Мосс не доставлял охранникам хлопот. Ему показалось, что он готовился к побоям. Он видел, как охранники грубо обращались с людьми. Это нарушало Женевскую конвенцию, но вы не могли призвать их к этому. Они сказали бы, что бандиты сами напросились, и комендант лагеря поддержал бы их на всем пути следования.
Здесь, однако, охранники не торопили события. Они ворчали и злились, а затем вышли из казармы. “Что, черт возьми, все это значит?” - спросил капитан, который пробыл в Андерсонвилле всего несколько дней.
“Понятия не имею”, - ответил кто-то другой - офицер, который пробыл в плену дольше, чем Мосс.
Это тоже поразило Мосса. Когда у него появилась возможность спросить Ника Кантареллу, он спросил. Кантарелла начал смеяться. “Я укушу. Что смешного?” Спросил Мосс.
“Конфедераты знают, что делают, вот и все”, - ответил Кантарелла. Он все еще смеялся, и его не волновало, кто его слышит. Он думал, что это было чертовски забавно. “Если мы копаем туннель, эти рейки - лучшее, что мы могли бы использовать для его укрепления”.

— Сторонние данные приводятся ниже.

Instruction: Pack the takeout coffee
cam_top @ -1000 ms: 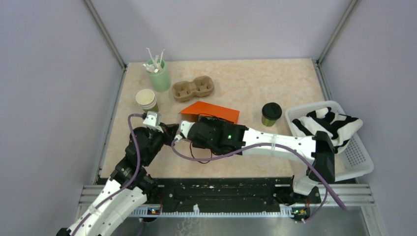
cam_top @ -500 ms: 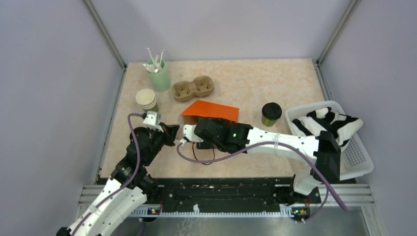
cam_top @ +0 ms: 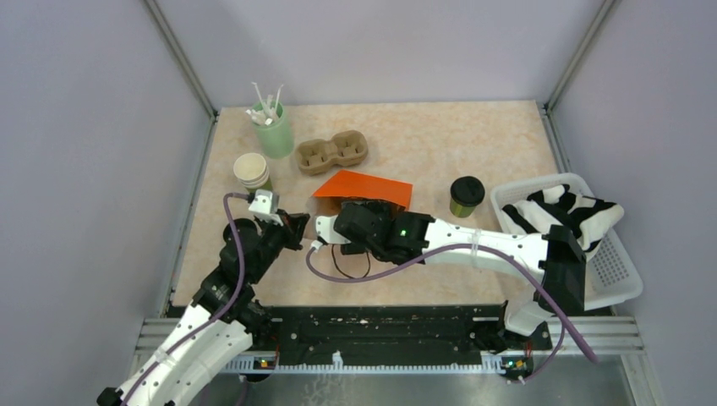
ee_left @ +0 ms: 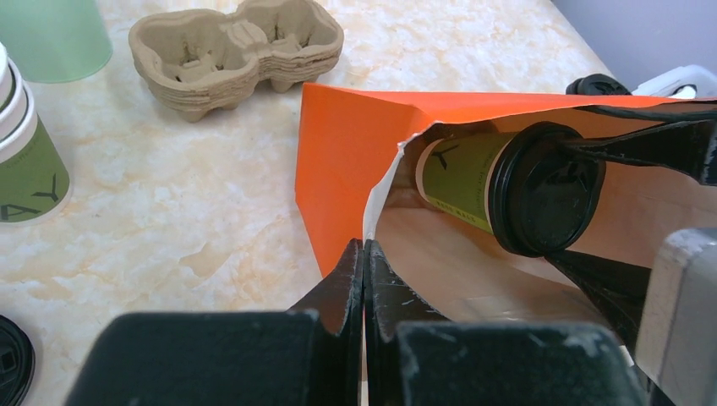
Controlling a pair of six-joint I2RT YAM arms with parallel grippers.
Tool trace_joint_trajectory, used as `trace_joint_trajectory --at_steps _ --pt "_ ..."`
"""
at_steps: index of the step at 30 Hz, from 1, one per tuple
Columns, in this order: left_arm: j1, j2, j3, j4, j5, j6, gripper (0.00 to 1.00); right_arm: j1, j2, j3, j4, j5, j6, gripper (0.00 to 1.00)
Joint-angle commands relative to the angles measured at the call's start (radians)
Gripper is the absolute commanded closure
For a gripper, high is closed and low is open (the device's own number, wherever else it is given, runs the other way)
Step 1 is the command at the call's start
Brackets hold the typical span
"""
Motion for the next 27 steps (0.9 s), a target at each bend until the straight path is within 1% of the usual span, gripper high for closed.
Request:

“О”. Забрезжил свет. “И если они не пропали, значит, мы не копаем туннель?”
“Я этого не говорил”. Кантарелла был очень застенчив. “Ты так сказал. Если немного повезет, охранники так и подумают”.
“Значит, мы роем туннель?” - Настаивал Мосс.
“Этого я тоже не говорил. Я ничего не говорил. Это закон Уоддая - Пятая поправка, вот и все”.
Мосс не имела большого отношения к Пятой поправке, когда занималась юридической практикой в оккупированном Онтарио; она не пересекала границу с армией США. Она также не была такой сильной, как могла бы быть в США. С 1880-х годов и вплоть до Первой мировой войны Соединенные Штаты готовились к матчу-реваншу против Конфедерации. Ничто не мешало подготовке - и, благодаря сговорчивому Верховному суду, это ничто включало в себя большие куски Конституции США.
Когда он подробно высказал свое мнение о Пятой поправке и о лошади, на которой она была введена, он только еще больше рассмешил Кантареллу. “Черт возьми, ты же знаешь, что теперь я легален”, - проворчал Мосс. “Меньшее, что ты мог бы сделать, это рассказать мне, что происходит”.
“Кто сказал, что я знаю?” Ответил Кантарелла. “Я просто здесь работаю”. Если бы он вылил Моссу на голову кастрюлю с холодной водой, та закипела бы примерно за тридцать секунд. Лицо Мосса, должно быть, сказало ему об этом. Когда он снова рассмеялся, в нем было некоторое смущение. “Не проси того, чего я не должен тебе давать, приятель”.
“Почему бы и нет?” Мосс продолжал кипятиться. “Единственная причина, которую я вижу, заключается в том, что ты все еще думаешь, что я, возможно, не являюсь товаром”.
“Тогда ты недостаточно усердно ищешь”. В голосе жителя Нью-Йорка зазвучали жесткие нотки. “Мне насрать, даже если ты такой же законный, как Тедди Рузвельт. Чем больше людей знают больше, чем следовало бы, тем больше шансов у ублюдков Физерстона выбить из них информацию. Ты уже вбил это в свою чертову тупую башку, или мне нарисовать тебе картинку?”
“О”. Температура Джонатана Мосса резко упала. Ему не нравились соображения безопасности, но он их понимал. “Извините, капитан. Я перешел границы дозволенного”.
“Не беспокойтесь об этом”. Как и большинство людей, Кантарелла был более склонен к великодушию после того, как добился своего. “Когда придет время - если придет время - ты узнаешь все, что тебе нужно знать. До тех пор просто расслабься. Пусть Джейк Физерстон оплачивает твою комнату и питание - и твою зарплату тоже”.
“Ему нужно кое-что узнать об гостиничном бизнесе. Предполагается, что вам не нужно запирать своих клиентов, чтобы заставить их остаться”, - сказал Мосс. Ник Кантарелла подумал, что это чертовски забавно. Мосс бы тоже так сделал, если бы был по другую сторону колючей проволоки.